=== EXERCISE GOAL ===
Scan the data below and state the number of lines that include the word "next", adding no comment.

***** DATASET CONTENT

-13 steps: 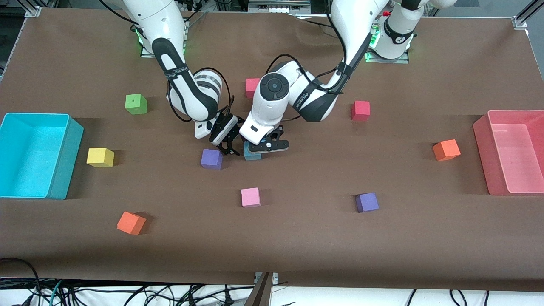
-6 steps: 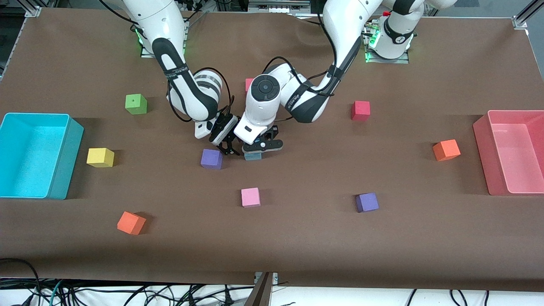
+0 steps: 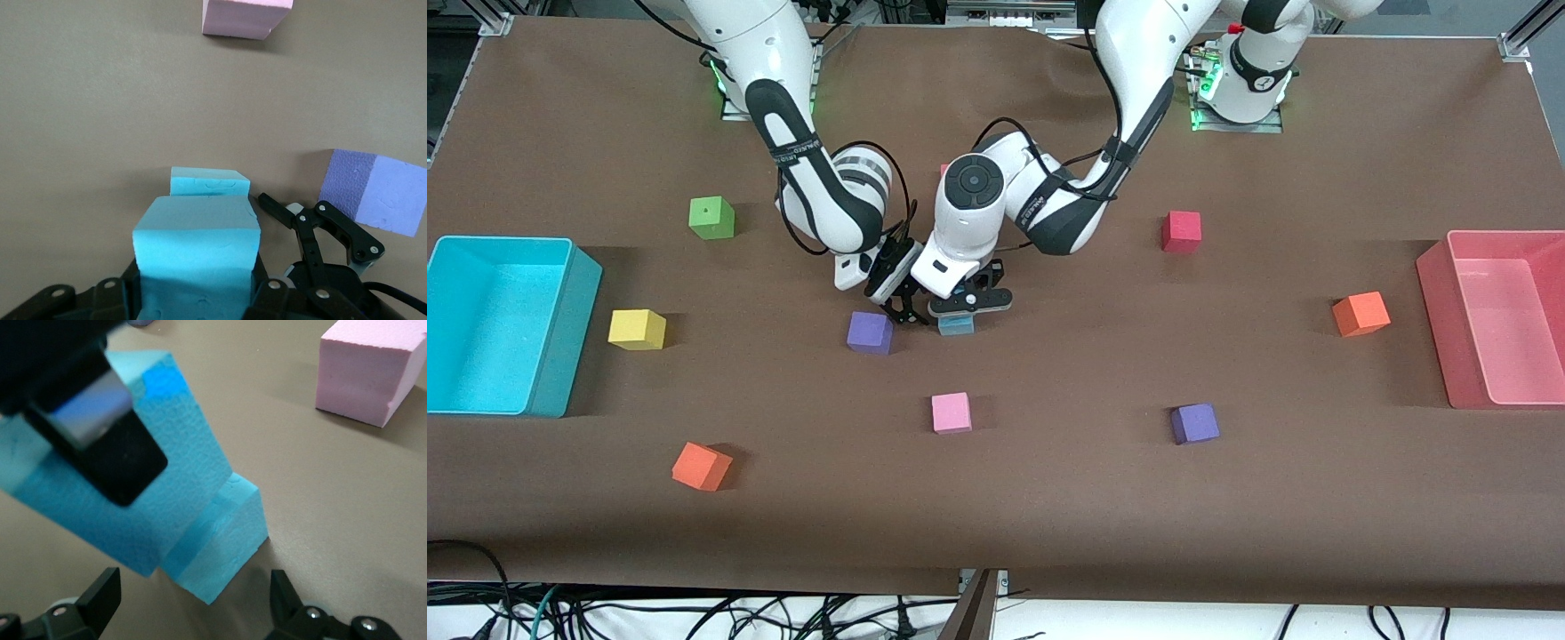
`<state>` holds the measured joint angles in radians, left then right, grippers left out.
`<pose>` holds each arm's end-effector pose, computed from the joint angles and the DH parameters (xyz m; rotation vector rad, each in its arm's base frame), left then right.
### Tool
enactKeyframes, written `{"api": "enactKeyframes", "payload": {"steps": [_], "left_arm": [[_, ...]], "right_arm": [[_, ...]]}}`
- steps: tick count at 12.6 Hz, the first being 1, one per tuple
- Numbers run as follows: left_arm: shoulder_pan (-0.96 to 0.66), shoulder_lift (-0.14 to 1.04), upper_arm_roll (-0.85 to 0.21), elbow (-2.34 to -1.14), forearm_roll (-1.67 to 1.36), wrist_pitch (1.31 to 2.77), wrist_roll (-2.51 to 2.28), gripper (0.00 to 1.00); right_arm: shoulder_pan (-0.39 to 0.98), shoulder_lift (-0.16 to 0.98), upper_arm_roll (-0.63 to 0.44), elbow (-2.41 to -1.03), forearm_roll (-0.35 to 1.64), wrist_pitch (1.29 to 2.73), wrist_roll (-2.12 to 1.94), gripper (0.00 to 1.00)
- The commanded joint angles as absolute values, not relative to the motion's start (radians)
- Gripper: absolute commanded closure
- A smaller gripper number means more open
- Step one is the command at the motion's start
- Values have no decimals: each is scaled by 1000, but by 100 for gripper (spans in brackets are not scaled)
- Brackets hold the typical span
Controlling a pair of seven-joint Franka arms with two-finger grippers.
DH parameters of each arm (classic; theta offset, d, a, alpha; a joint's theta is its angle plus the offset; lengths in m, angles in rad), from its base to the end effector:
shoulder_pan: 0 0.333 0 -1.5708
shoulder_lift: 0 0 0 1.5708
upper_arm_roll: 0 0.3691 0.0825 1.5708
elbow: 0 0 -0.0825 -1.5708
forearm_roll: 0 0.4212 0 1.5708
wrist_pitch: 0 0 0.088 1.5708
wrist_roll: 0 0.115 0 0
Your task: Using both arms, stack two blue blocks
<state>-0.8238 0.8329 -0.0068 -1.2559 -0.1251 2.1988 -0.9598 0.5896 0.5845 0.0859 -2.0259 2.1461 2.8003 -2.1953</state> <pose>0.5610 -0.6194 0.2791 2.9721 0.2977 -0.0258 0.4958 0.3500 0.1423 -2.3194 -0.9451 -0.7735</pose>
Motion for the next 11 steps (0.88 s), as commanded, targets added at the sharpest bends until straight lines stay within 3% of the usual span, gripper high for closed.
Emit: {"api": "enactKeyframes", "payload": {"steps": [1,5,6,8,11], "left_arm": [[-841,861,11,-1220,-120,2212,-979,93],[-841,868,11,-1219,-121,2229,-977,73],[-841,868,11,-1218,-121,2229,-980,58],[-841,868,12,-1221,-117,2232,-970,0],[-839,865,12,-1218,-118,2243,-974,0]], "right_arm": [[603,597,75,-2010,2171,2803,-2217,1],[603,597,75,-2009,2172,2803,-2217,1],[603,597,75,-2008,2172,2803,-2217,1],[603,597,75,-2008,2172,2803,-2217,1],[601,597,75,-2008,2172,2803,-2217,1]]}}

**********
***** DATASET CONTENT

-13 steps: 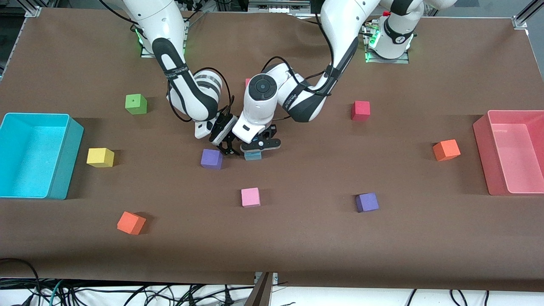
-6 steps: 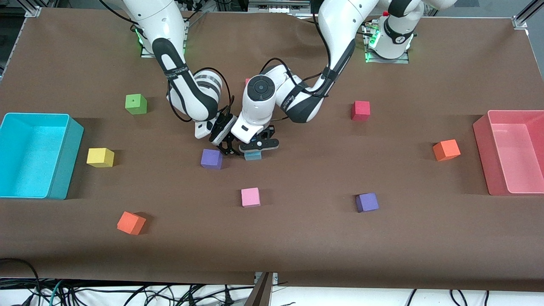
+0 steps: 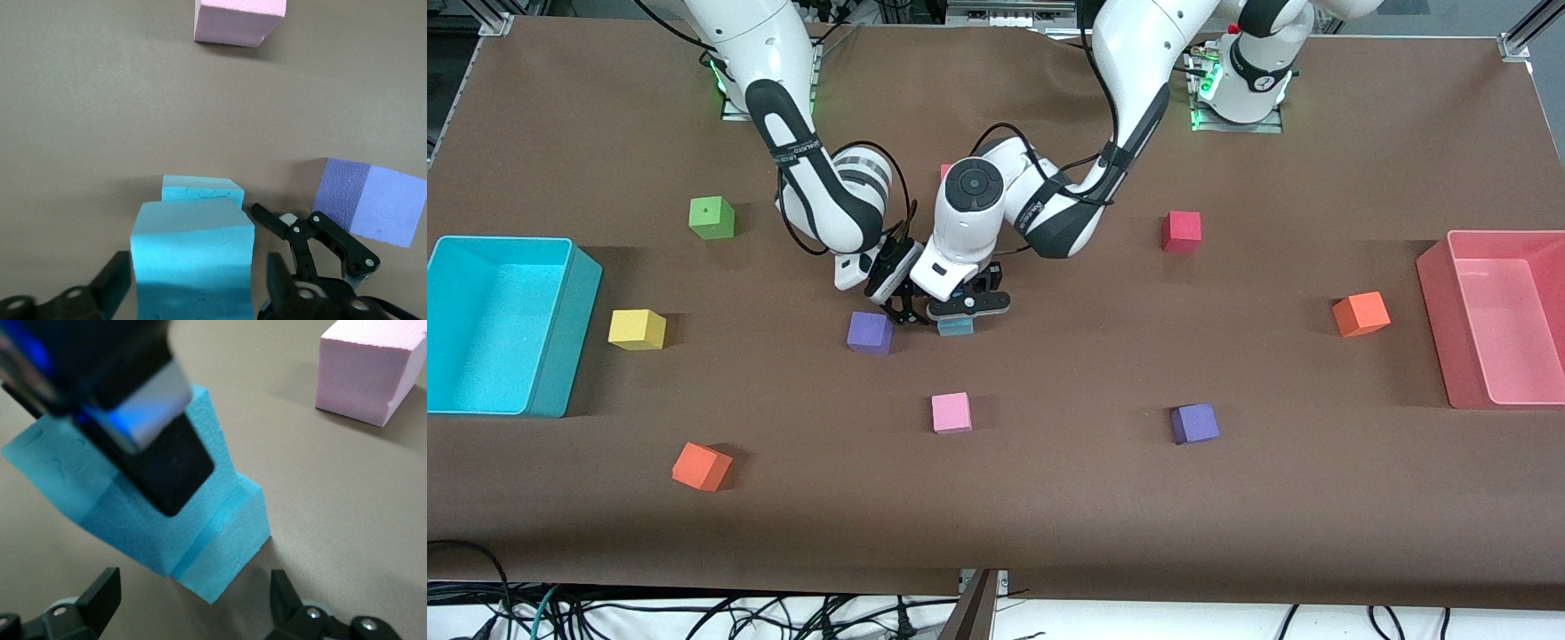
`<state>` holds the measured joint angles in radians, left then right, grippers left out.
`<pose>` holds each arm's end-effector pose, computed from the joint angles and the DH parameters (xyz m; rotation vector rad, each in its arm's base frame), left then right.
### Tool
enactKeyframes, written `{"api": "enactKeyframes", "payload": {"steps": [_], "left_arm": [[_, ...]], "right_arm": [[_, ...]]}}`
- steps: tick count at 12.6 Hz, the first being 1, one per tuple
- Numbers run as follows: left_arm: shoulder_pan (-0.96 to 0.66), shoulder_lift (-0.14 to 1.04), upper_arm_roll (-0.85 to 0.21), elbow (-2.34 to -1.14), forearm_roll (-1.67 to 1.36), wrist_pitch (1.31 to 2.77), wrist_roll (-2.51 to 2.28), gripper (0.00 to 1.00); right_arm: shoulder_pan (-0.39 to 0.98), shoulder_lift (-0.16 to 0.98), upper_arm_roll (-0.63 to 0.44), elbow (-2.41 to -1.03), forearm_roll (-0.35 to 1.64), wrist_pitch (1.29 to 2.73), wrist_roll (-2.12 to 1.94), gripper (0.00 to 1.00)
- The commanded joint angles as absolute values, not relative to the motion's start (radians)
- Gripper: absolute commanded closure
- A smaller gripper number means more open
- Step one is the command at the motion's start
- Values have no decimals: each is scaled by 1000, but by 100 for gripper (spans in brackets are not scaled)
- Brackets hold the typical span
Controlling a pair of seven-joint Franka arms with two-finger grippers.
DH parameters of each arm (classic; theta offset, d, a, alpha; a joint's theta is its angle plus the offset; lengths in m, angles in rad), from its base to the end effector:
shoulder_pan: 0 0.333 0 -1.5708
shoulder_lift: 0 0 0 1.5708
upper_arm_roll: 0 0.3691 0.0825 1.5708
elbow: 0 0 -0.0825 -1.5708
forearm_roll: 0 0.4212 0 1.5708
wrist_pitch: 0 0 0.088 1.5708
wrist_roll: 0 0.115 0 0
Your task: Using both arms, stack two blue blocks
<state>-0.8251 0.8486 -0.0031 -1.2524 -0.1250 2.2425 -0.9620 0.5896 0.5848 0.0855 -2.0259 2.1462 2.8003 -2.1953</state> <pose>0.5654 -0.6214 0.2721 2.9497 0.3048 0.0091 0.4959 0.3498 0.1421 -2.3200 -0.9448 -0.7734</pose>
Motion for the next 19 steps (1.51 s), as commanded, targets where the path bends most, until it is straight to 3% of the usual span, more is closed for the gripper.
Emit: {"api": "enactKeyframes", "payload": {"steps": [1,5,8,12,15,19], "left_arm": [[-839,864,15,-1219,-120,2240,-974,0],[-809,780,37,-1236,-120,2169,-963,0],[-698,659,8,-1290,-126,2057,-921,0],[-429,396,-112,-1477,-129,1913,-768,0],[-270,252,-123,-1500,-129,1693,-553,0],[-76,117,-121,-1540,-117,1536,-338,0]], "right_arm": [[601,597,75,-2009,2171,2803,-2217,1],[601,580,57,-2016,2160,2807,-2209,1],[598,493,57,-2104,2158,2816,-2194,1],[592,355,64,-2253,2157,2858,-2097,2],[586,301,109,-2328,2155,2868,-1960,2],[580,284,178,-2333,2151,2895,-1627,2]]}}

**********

=== FINISHED TASK ===
2